■ **Data items**:
= = = =

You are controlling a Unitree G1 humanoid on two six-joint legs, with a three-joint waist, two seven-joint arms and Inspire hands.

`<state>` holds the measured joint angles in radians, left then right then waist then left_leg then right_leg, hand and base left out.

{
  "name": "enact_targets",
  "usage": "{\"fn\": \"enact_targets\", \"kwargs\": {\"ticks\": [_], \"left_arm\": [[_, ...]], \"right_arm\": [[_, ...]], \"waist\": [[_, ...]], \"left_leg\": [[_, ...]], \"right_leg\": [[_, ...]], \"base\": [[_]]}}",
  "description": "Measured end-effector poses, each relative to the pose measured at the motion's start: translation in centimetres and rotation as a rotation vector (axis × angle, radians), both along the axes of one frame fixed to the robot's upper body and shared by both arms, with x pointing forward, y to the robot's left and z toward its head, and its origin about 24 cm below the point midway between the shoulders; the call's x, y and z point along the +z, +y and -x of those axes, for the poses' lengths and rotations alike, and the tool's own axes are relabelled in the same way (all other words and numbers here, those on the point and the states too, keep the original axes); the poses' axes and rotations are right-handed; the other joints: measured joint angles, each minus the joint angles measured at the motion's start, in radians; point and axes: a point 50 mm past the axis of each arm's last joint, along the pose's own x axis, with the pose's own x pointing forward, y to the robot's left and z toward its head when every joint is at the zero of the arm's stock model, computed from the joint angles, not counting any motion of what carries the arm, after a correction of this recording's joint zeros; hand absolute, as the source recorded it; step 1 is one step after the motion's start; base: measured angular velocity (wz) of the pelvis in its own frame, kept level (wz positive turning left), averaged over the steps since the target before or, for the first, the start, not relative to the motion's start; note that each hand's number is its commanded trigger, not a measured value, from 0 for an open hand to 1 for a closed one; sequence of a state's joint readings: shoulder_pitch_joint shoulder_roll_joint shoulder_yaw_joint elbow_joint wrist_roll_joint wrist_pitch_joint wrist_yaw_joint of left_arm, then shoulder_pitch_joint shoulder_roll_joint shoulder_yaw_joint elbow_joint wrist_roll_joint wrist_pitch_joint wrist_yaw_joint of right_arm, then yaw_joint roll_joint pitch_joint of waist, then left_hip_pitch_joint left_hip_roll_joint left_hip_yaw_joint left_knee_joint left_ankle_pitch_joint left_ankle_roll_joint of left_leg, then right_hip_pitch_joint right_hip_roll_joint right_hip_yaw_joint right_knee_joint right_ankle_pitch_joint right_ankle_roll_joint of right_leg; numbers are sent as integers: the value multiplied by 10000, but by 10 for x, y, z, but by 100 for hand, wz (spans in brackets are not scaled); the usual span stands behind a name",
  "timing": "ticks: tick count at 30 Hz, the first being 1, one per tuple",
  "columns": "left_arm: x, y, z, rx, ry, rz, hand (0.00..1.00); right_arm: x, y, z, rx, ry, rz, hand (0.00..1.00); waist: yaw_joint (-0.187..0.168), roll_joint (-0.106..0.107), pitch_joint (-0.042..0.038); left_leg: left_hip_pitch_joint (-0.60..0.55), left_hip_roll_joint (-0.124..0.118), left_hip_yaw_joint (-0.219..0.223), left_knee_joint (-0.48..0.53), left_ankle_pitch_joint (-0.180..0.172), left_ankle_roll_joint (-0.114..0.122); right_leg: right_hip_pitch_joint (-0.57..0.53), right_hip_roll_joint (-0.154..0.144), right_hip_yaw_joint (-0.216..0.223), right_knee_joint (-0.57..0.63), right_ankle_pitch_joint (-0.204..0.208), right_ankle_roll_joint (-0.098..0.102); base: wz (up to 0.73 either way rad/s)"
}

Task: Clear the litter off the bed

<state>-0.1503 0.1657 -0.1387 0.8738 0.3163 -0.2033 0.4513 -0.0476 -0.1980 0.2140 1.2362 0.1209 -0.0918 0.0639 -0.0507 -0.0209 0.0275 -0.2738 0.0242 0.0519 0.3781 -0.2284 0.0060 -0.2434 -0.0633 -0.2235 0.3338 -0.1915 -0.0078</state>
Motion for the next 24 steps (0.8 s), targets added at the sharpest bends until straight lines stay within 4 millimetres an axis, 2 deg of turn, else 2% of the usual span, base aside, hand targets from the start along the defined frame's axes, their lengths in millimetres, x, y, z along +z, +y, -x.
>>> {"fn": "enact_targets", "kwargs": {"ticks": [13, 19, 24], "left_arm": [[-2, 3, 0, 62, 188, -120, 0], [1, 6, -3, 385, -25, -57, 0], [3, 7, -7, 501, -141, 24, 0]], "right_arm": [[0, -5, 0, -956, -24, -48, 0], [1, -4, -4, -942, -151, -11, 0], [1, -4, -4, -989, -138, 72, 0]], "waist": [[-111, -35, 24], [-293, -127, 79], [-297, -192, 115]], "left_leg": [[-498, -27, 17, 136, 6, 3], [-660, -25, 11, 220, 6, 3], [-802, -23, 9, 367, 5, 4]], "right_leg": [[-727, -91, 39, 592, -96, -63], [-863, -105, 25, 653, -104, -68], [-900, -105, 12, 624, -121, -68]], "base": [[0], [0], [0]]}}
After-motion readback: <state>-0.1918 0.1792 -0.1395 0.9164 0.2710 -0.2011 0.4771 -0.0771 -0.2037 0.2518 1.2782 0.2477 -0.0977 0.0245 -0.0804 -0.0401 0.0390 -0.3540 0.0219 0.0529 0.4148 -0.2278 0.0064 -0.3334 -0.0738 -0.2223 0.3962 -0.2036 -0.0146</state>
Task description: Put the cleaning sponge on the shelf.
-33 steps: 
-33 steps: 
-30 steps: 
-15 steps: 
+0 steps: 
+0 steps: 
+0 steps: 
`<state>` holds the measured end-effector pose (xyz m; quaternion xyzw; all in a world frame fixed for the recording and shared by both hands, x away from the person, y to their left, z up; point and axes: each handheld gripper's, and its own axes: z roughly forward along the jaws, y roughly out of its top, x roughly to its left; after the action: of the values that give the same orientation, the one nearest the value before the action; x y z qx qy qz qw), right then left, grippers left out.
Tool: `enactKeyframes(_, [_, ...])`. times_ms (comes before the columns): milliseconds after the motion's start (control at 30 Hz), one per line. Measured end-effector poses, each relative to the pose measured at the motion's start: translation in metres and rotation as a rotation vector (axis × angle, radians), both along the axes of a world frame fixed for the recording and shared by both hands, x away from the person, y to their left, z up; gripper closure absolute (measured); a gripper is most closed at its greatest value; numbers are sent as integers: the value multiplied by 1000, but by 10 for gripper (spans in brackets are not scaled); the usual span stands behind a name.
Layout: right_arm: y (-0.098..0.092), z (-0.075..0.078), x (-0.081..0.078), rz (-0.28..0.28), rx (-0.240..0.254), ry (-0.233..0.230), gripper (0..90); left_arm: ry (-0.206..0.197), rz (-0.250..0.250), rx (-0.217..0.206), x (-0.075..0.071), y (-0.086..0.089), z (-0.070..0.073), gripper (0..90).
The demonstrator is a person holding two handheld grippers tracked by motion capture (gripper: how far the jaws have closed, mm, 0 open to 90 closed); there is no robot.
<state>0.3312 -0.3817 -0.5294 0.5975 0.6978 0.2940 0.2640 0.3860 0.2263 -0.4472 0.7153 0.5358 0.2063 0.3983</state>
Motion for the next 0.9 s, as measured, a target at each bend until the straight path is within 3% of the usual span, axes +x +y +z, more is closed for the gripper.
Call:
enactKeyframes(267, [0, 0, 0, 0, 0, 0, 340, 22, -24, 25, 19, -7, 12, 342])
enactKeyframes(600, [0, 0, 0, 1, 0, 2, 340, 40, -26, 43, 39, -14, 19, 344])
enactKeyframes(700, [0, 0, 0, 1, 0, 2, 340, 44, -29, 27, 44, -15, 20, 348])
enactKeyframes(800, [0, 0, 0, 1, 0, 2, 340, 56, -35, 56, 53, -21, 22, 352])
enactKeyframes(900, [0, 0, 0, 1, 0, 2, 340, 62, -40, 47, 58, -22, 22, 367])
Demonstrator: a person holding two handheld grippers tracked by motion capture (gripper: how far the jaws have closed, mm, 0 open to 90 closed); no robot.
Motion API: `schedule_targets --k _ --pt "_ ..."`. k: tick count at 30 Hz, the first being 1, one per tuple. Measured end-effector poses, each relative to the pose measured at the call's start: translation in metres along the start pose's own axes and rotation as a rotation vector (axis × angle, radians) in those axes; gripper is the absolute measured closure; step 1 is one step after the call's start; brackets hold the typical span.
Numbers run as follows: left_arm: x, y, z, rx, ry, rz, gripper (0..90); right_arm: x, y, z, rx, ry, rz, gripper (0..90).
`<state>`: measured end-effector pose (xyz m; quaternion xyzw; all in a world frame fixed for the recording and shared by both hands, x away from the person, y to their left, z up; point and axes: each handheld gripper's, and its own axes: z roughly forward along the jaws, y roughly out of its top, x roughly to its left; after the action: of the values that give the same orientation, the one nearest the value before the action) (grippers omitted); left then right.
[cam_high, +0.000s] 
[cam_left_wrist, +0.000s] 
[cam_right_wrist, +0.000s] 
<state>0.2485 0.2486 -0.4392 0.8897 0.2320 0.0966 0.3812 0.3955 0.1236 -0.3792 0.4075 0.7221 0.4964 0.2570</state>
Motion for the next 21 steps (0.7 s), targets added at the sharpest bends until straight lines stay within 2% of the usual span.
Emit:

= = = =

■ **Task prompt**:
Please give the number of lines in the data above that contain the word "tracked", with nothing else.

■ **Reply**:
2